Most Common Cardiovascular Diseases

Two types of cardiovascular diseases can be considered: those with symptoms, such as angina or cardiac arrhythmias, and those with atherosclerosis or hypertension, which generally have no symptoms. These, because they are silent, are reasons to look for the cardiologist regularly, for routine check-ups, especially for those who already have a family history of heart disease.

The most common heart diseases are:

  1. Hypertension;

  2. Acute myocardial infarction;

  3. Angina pectoris;

  4. Heart valve disease;

  5. Congenital heart diseases;

  6. Endocarditis;

  7. Cardiac arrhythmias;

  8. Myocarditis;

  9. Tumors in the heart.

Cardiovascular diseases are more common in people over 50 and in the elderly, and can be the result of unhealthy habits throughout life, such as poor diet, smoking, sedentary lifestyle or excessive stress.

Main Symptoms

The symptoms of cardiovascular diseases are variable, and are usually associated with the type of disease that the person has and the organs most affected, ranging from silent stages to those in which the person already has serious limitations, such as difficulty breathing, chest pain , fainting, changes in heart rate or swelling in the legs.  

Usually, symptoms only begin to appear in stages in which the disease is already installed, making its prevention difficult, and it is very important to carry out complementary medical exams to make the correct diagnosis and start treatment as soon as possible, both to relieve symptoms. how to prevent the worsening of the picture.

Risk factors

The causes of cardiovascular diseases are the most diverse, but they can be related to the individual's lifestyle and diet. Therefore, the main risk factors are:  

  • Age: individuals over 50 years of age have a higher risk of having cardiovascular disease;

  • Gender: men are usually more affected by cardiovascular problems;

  • Family history of cardiovascular diseases;

  • Cigarette;

  • High cholesterol;

  • Hypertension;

  • Obesity;

  • Sedentary life;

  • Diabetes;

  • Oral contraceptives;

  • Bad eating habits;

  • Stress.


All these risk factors facilitate the formation of lesions and the accumulation of fatty plaques in the blood vessels, called atherosclerosis, in addition to other changes in blood circulation, responsible for cardiovascular diseases.  

How to treat?

The treatment of cardiovascular diseases should be indicated by the cardiologist, and its main objective is to prevent the worsening of the problem.
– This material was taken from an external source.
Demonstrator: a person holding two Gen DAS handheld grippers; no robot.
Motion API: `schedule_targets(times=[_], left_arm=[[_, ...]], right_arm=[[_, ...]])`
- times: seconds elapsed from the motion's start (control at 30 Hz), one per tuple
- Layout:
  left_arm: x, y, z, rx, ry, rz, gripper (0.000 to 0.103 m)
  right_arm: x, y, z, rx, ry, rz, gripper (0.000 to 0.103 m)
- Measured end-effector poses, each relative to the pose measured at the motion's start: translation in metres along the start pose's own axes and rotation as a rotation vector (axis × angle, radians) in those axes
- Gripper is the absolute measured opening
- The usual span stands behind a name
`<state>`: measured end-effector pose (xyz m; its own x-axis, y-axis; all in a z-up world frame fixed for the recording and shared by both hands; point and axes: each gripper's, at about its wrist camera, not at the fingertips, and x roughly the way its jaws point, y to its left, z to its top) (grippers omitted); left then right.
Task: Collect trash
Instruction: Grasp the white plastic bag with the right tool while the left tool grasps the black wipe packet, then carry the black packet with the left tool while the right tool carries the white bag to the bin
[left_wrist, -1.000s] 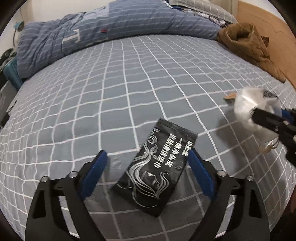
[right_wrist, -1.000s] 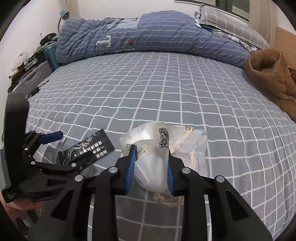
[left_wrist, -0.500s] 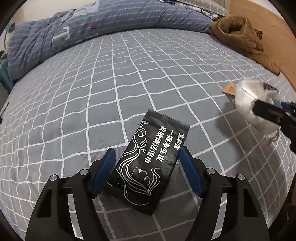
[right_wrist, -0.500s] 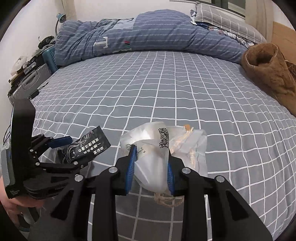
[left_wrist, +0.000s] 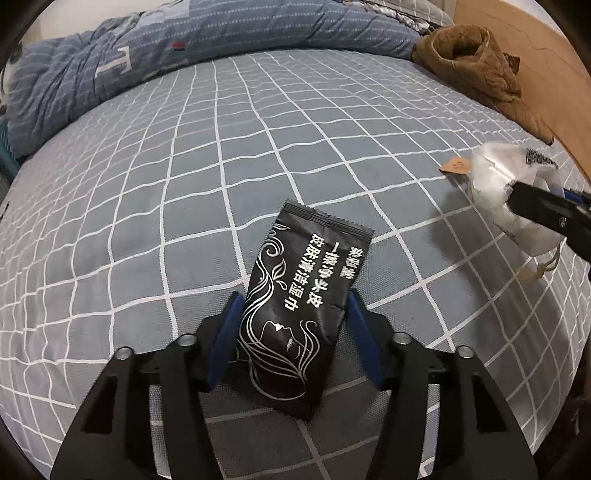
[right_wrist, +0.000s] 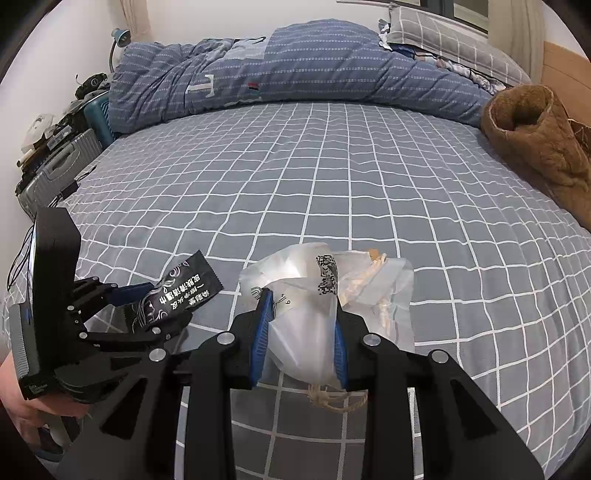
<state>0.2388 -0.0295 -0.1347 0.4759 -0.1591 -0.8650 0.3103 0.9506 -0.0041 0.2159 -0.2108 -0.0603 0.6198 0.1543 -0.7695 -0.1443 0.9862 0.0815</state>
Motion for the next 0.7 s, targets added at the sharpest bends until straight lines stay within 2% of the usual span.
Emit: schedule_targets(times=[0.23, 0.37, 0.7], left_arm=[[-0.003, 0.002, 0.002, -0.028, -0.001, 0.006, 0.037], [-0.009, 0.004, 0.002, -0.057, -0.020, 0.051, 0.036], [-0.044, 0.005, -0.001, -0.129, -0.066, 0.073, 0.036]], right_arm=[[-0.003, 0.003, -0.001, -0.004, 0.007, -0.002, 0.028], [-0.007, 0.005, -0.003, -0.004, 0.008, -0.005, 0.028], [-0.027, 0.011, -0.009, -0.005, 0.003, -0.011, 0.028]])
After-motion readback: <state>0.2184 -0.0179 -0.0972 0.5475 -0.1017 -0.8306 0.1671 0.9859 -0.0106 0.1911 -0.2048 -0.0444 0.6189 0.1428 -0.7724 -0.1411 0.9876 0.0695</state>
Thus, in addition to changes in life habits, to make them healthier, medications can be indicated to control symptoms, blood pressure, heartbeat or blood sugar and cholesterol levels, reducing the risk of injury to the body. .

Some examples of commonly used medications include:

  • Antihypertensives: Captopril, Enalapril, Losartan, Hydrochlorothiazide;

  • Diuretics: Furosemide, Spironolactone;

  • Beta-blocking agents: Propranolol, Carvedilol, Metoprolol;

  • Anticoagulants: Marevan, Coumadin, Rivaroxaban;

  • Statins: Simvastatin, Atorvastatin.  


It is a fundamental part of the treatment to have a diet low in fat and sugar, consuming more vegetables and fruits throughout the day, also restricting foods rich in carbohydrates.  

How to avoid?

The prevention of cardiovascular diseases is the best way to avoid the onset of these diseases. Some tips to prevent cardiovascular disease can be:

  • Stop smoking;

  • Control of blood pressure, blood sugar and fat levels, with the use of medication and following the doctor's guidelines;

  • Healthy eating, avoiding fats and eating more vegetables, fruits and cereals;

  • Practice physical exercise regularly, at least 30-60 minutes, 3-5 times a week;

  • Avoid consumption of alcoholic beverages;


In addition, for people who are overweight, it is recommended to lose weight, as it is proven that the accumulation of fat is very harmful to cardiovascular health.